To prove to the nation that its bungling agents had arrested the wrong men, cost the Government nearly Fifty Thousand Dollars. It excited between the authorities of neighboring States bitter animosities and unjust recriminations, where before had existed the best feeling and undisturbed harmony. It, for a time at least, inflamed sectional prejudices and caused renewed agitation of a question whose difficulties the greatest men of the nation had for years been striving to adjust peaceably. It cost the parties who were to be subjected to this ordeal, their liberty for months, the total abandonment, and, in some cases, the utter ruin of their business; to a few the loss of health, to all the entire privation, until the trial, of those comforts and sources of enjoyment upon which we are all so much dependent for happiness, and an expenditure of money in preparing for their defence that some were totally unable to meet, and that robbed a few of the entire earnings of industry and frugality. It cost their families many bitter tears and hours of anguish, depriving them for a protracted and severe winter of their natural protectors, upon whose exertions many of them were dependant for daily sustenance.

To compensate for this enormous public and private expenditure of money--for the fearful, but, to public sympathy, the disregarded days of agony which took the place of happy and peaceful hours--and for this useless agitation throughout the nation, there resulted not the slightest benefit, immediate or remote, to any individual, save to a few of those who were engaged professionally in these cases.

There rests somewhere a fearful responsibility. This ill-timed attempt to punish with public hatred and infamy, or with fine and imprisonment, perhaps death, the innocent instead of the guilty, was the result either of a pitiable desire for unenviable notoriety, or of a culpable and unpardonable negligence on the part of those who were the sources of the movement. For either cause, no excuse can be offered before any tribunal.

FOOTNOTES:

[A] How, when, or by whom these men were arrested, does not appear on the transcripts of the docketts of the U. S. Commissioner or of Alderman Reigart. There are several omissions of this kind. The first mention made of several is upon the records of the prison.

[B] The occupation of these witnesses is mentioned when given in the report of the trial.
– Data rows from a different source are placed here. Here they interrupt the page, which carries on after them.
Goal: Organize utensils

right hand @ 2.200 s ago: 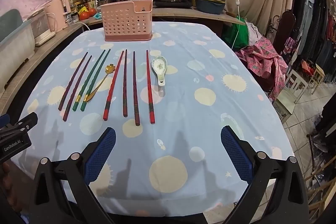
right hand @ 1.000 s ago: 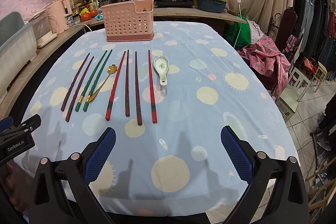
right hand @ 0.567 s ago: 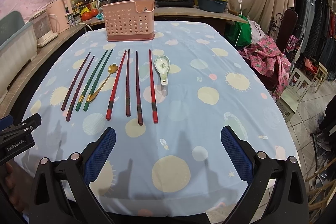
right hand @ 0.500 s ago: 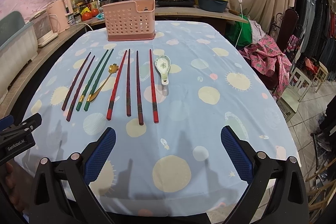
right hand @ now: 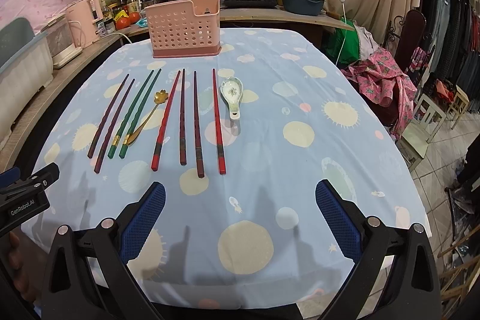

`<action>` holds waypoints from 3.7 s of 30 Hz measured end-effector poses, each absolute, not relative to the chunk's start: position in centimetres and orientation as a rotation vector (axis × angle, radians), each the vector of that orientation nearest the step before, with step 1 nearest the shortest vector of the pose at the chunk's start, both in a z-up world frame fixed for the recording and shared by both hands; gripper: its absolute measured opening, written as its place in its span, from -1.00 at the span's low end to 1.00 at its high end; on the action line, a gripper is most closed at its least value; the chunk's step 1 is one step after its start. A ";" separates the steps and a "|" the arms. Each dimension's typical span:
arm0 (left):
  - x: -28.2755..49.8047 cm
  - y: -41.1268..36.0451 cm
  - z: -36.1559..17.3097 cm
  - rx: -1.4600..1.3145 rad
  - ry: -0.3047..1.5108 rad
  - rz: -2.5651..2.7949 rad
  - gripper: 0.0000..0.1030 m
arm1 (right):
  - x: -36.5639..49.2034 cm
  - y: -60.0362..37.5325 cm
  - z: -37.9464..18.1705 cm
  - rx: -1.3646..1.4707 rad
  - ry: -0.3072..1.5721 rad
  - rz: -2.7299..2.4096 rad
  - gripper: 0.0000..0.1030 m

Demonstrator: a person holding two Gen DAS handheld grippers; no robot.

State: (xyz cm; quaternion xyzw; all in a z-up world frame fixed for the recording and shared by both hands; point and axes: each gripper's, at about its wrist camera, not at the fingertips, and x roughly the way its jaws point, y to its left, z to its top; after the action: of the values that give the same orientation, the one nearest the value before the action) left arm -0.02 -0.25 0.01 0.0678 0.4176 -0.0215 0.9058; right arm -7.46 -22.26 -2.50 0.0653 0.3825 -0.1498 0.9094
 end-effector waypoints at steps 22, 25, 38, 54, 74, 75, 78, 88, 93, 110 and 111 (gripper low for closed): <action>0.8 0.1 -0.8 0.115 0.904 -0.061 0.86 | -7.2 -22.5 -3.0 0.141 0.809 -0.315 0.87; 1.6 0.4 -1.1 0.096 0.923 -0.059 0.86 | -7.0 -22.6 -3.2 0.139 0.812 -0.318 0.87; 7.3 0.4 -2.6 0.022 0.966 -0.083 0.85 | -3.0 -25.2 -3.7 0.190 0.840 -0.335 0.87; 11.7 -0.8 -5.1 -0.002 1.045 -0.199 -0.47 | 5.1 -28.6 -3.6 0.267 0.841 -0.304 0.50; 11.7 -1.2 -5.5 -0.035 1.065 -0.263 -0.86 | 7.9 -29.5 -8.2 0.431 0.965 -0.178 -0.79; 11.7 -1.2 -5.5 -0.037 1.064 -0.264 -0.86 | 7.9 -29.4 -8.3 0.432 0.965 -0.176 -0.79; 11.5 -1.2 -5.6 -0.040 1.055 -0.266 -0.86 | 7.5 -29.3 -8.5 0.431 0.961 -0.172 -0.79; 10.9 -0.5 -5.1 -0.080 1.051 -0.293 -0.87 | 5.8 -29.2 -7.8 0.430 0.948 -0.175 -0.83; 10.0 -0.1 -4.0 -0.087 1.024 -0.297 -0.87 | 4.5 -29.1 -6.0 0.404 0.910 -0.184 -0.85; 11.9 0.9 6.9 -0.123 0.758 -0.301 -0.87 | 4.7 -29.9 1.1 0.363 0.763 -0.176 -0.87; 12.5 0.8 7.8 -0.125 0.739 -0.306 -0.87 | 5.1 -29.9 1.5 0.359 0.751 -0.173 -0.87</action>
State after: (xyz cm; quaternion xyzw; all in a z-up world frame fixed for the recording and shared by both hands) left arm 12.52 0.78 7.78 -0.0608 0.3596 -0.1490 0.9191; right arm 5.06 -29.91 1.53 0.1740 0.3645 -0.0840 0.9109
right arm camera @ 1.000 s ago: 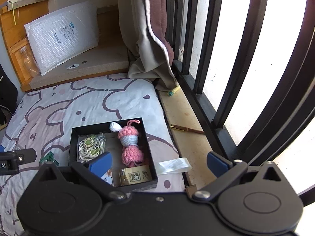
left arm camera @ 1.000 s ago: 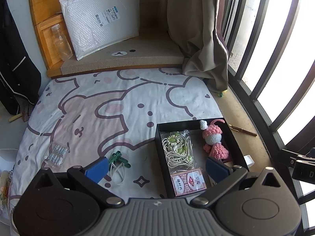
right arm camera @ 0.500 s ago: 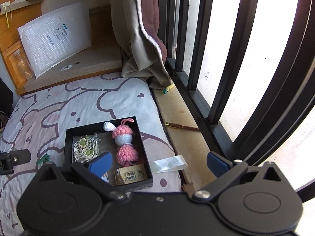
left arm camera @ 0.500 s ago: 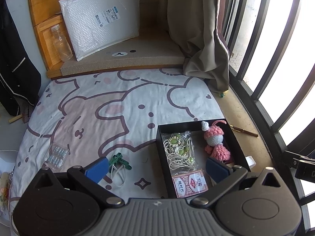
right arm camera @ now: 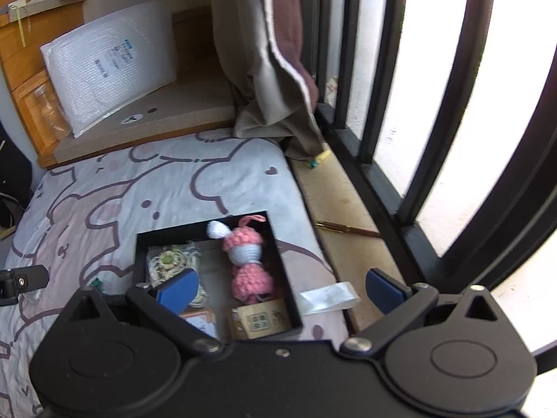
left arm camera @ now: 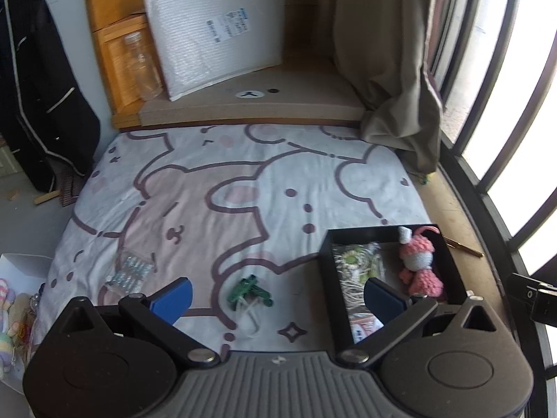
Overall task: Organize objects
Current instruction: 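Move left tool toward clear vial case while right tool approaches green clothespins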
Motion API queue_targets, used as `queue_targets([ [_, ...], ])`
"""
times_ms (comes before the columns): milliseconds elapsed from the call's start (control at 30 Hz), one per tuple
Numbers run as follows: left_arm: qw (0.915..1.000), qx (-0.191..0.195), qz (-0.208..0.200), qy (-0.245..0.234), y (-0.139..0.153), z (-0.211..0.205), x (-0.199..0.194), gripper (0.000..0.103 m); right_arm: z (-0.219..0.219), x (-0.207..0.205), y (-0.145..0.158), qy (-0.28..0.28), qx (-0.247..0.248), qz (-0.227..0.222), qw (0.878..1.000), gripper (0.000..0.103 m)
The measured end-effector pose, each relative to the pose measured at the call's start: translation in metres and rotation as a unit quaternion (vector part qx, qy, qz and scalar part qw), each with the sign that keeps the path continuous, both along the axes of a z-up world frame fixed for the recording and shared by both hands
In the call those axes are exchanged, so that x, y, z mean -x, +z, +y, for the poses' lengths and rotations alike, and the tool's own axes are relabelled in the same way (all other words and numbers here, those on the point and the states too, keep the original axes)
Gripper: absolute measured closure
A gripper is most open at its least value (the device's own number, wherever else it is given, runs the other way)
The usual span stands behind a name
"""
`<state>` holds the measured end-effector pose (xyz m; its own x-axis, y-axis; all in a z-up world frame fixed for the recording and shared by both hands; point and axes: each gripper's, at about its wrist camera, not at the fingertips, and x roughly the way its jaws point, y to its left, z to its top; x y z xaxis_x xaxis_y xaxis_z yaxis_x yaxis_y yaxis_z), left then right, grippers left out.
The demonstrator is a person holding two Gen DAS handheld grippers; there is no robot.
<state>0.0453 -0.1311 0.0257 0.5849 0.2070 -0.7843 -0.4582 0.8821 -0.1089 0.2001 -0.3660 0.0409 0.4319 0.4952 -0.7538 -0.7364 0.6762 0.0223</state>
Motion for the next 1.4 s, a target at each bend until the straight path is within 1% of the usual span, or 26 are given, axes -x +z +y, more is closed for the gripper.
queue_targets([
  [400, 0.9985, -0.014, 0.012, 0.051, -0.007, 0.050, 0.028, 0.000, 0.050, 0.033, -0.003, 0.053, -0.003, 0.007, 0.999, 0.000],
  [867, 0.9943, -0.011, 0.018, 0.104, -0.015, 0.099, 0.062, 0.000, 0.099, 0.078, -0.005, 0.111, -0.007, 0.014, 0.994, 0.000],
  [1233, 0.9910, -0.020, 0.022, 0.130, -0.016, 0.119, 0.085, 0.000, 0.123, 0.109, -0.005, 0.144, -0.013, 0.023, 0.989, 0.000],
  [1400, 0.9901, -0.023, 0.020, 0.137, -0.012, 0.125, 0.092, 0.000, 0.129, 0.117, -0.005, 0.154, -0.016, 0.027, 0.988, 0.000],
])
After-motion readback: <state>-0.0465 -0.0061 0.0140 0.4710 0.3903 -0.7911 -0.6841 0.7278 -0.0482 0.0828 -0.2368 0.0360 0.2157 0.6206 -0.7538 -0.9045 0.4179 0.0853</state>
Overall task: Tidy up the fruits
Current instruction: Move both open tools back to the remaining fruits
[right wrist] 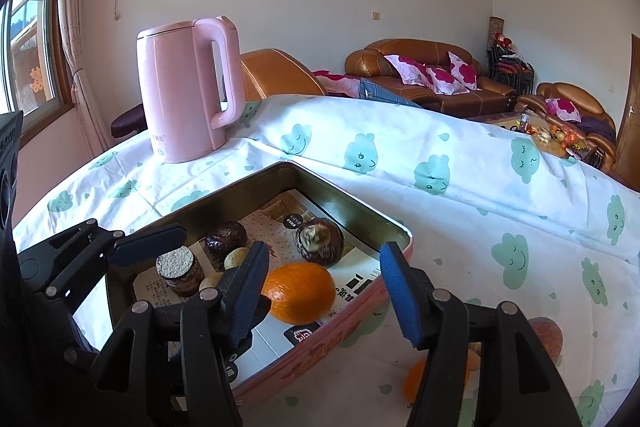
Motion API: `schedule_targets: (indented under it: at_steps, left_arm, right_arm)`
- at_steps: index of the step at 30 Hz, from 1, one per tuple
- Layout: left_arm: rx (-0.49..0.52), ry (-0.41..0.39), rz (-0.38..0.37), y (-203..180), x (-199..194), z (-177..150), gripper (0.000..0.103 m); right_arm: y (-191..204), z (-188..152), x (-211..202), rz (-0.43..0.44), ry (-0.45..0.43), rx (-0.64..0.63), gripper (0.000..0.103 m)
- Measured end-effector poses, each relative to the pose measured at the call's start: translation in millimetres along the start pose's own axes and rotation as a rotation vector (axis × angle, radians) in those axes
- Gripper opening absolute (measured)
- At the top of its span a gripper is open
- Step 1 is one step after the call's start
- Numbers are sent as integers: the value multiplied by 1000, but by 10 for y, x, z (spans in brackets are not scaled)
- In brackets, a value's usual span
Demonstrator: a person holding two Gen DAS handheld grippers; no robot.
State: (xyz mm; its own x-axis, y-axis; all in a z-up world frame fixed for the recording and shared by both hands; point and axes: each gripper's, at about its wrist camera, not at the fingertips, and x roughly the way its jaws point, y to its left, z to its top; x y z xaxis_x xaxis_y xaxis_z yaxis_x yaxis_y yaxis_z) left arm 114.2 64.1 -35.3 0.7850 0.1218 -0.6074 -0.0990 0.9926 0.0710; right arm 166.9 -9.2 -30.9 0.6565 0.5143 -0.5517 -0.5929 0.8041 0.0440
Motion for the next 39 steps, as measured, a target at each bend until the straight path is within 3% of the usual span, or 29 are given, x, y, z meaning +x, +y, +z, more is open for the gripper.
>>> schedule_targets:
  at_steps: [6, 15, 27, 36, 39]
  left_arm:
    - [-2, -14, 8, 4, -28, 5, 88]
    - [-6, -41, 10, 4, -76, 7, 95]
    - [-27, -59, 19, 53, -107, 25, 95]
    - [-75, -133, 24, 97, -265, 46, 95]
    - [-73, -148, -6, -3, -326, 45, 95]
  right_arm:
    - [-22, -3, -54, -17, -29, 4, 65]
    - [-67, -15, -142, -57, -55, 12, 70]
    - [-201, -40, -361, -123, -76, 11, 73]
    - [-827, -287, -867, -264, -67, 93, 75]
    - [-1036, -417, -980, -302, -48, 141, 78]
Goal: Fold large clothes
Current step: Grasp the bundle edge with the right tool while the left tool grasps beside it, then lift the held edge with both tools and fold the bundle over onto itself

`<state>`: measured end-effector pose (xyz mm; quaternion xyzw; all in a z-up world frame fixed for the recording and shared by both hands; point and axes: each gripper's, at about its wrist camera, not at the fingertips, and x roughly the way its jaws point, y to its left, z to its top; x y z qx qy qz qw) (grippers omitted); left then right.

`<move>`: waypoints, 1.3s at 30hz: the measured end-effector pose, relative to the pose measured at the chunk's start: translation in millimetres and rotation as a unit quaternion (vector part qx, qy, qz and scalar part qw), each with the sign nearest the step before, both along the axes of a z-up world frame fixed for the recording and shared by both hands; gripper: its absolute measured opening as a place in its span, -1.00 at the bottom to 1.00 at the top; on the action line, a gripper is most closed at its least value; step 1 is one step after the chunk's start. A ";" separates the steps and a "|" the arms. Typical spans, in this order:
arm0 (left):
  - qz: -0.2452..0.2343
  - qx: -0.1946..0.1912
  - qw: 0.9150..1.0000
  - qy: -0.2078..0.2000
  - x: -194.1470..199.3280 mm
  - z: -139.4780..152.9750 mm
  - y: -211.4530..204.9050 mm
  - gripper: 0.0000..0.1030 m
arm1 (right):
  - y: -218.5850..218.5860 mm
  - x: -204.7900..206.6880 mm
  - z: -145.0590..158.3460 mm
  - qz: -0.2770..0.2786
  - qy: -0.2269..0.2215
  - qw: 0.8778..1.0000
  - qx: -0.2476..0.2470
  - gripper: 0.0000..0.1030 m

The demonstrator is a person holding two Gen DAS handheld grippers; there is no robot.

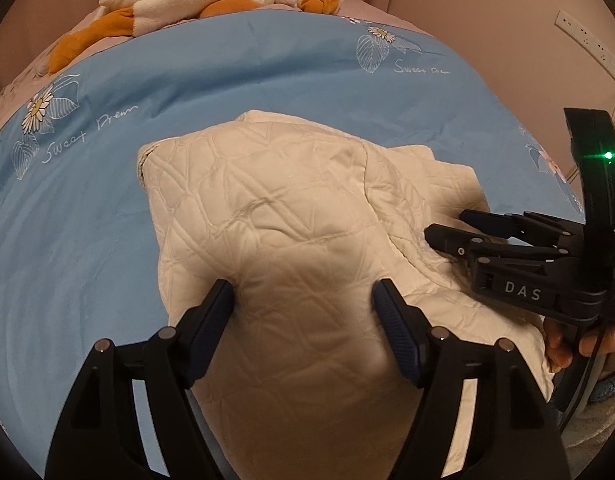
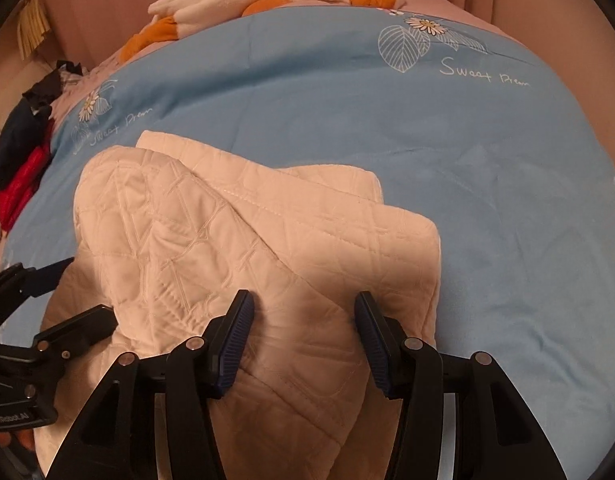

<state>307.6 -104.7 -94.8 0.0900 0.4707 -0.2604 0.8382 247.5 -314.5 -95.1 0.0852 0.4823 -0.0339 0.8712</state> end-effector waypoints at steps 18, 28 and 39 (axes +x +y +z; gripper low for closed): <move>0.029 -0.041 0.998 -0.041 -94.3 42.9 73.2 0.54 | -15.2 -99.7 46.7 -0.017 -0.097 0.989 0.108 0.25; 0.062 -0.111 0.990 0.064 -102.5 16.5 100.8 0.77 | -41.1 -133.5 17.5 -0.057 -0.072 0.971 0.220 0.60; 0.087 -0.192 0.967 0.145 -72.2 -7.7 98.5 0.79 | -55.7 -113.8 -4.2 -0.070 -0.063 0.948 0.303 0.93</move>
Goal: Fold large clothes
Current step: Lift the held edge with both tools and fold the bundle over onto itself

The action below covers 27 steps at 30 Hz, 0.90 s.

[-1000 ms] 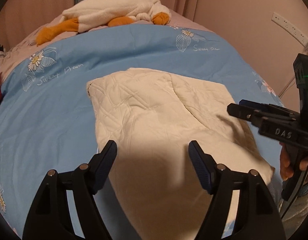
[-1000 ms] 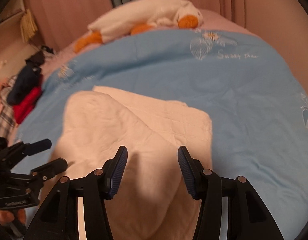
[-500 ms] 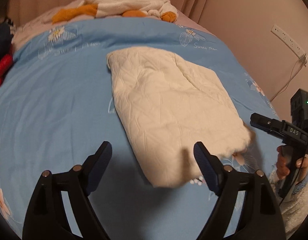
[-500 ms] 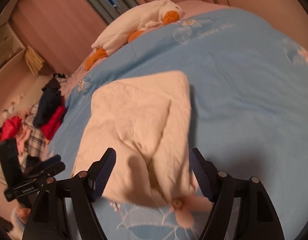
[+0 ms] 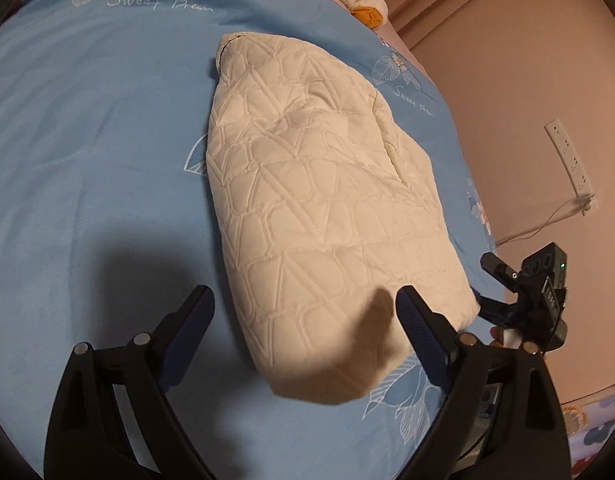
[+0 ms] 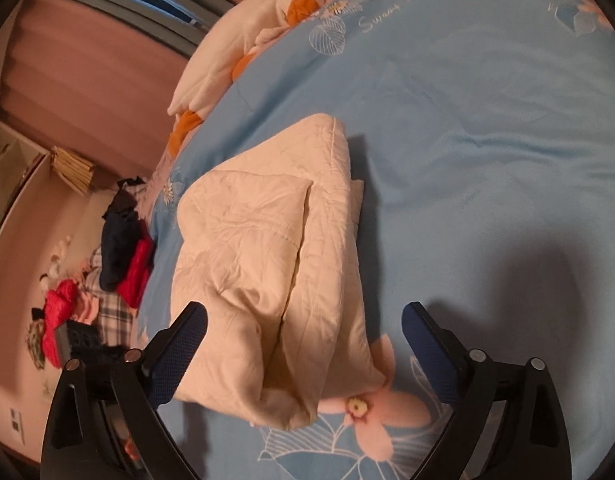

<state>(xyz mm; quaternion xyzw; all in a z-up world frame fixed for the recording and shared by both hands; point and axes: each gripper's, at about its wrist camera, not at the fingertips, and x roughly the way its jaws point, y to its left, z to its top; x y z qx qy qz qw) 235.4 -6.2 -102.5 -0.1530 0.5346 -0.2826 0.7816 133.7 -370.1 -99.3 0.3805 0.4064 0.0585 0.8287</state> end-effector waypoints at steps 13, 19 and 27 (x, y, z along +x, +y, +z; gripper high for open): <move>0.006 -0.040 0.998 0.037 33.8 -25.2 -7.3 0.86 | 5.7 39.6 -17.0 0.034 0.023 0.999 0.004 0.95; -0.003 -0.042 0.998 0.036 42.4 -29.9 -11.6 0.97 | 8.3 48.0 -19.7 0.063 0.027 0.998 0.003 0.95; -0.018 -0.047 0.998 0.041 53.2 -38.9 -13.8 1.00 | 2.5 55.6 -24.0 0.086 0.032 0.996 0.016 0.95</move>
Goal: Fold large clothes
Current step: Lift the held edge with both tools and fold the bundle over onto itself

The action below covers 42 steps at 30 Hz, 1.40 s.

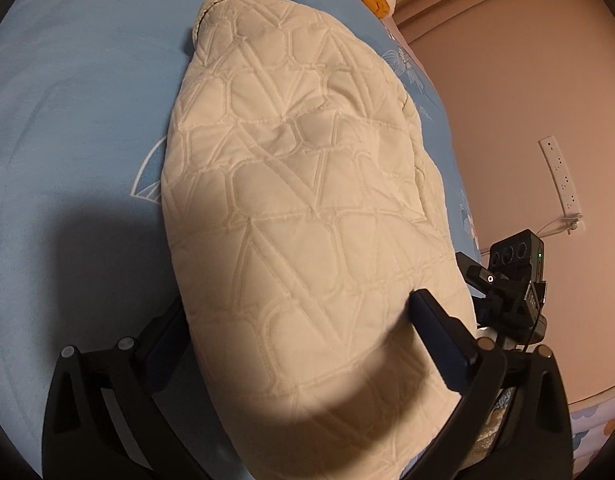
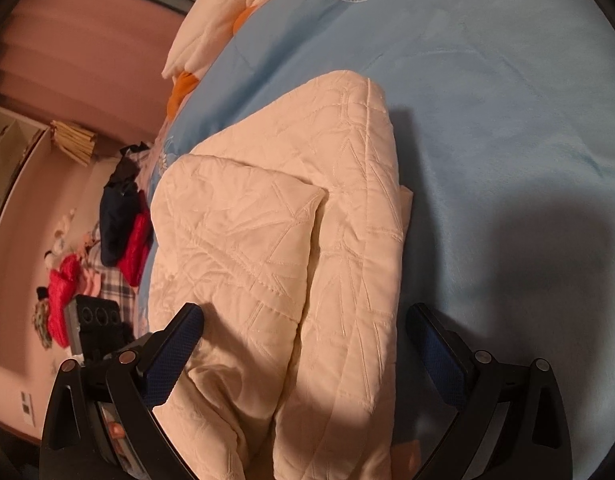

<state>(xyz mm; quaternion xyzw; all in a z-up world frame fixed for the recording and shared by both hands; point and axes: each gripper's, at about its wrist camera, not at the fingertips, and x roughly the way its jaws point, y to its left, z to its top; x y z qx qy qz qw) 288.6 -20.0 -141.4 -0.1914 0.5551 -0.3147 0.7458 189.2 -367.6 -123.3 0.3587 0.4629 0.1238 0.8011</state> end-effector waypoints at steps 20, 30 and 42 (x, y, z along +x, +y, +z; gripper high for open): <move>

[C] Here the printed report ends. The remainder has not yet been published. The conclusion of Mr. Brent’s speech, Mr. Read’s, Mr. Cooper’s, and Judge Grier’s charge, are taken from memory and from the daily papers published at the time.

[D] The report of this gentleman’s remarks is very meagre. The conclusion of his argument is totally omitted in the papers, to give place to Judge Grier’s charge.

[E] It is to a review of this able charge that Mr. Brent devotes more than half his pamphlet. He attempts to controvert many of the positions, and argues at length that many of them are not sound law. The character of the learned Judge for ability, and a profound knowledge of the law, is too firmly established to render a defence of his reasonings anything but a work of supererogation. It is enough to know that the charge was thought a _sound_ one by many legal gentlemen of Philadelphia, who took no other than a professional view of it. Mr. Brent’s differences may have resulted from a foregone conclusion.

TRANSCRIBER’S NOTES:

Text in italics is surrounded by underscores: _italics_.

Obvious typographical errors have been corrected.

The name of Dr. Thomas Pierce is misspelled in the original as Peirce and Pearce. Research indicates that the correct spelling is Pierce, and all misspellings have been corrected.

Archaic or alternative spelling that may have been in use at the time of publication has been retained.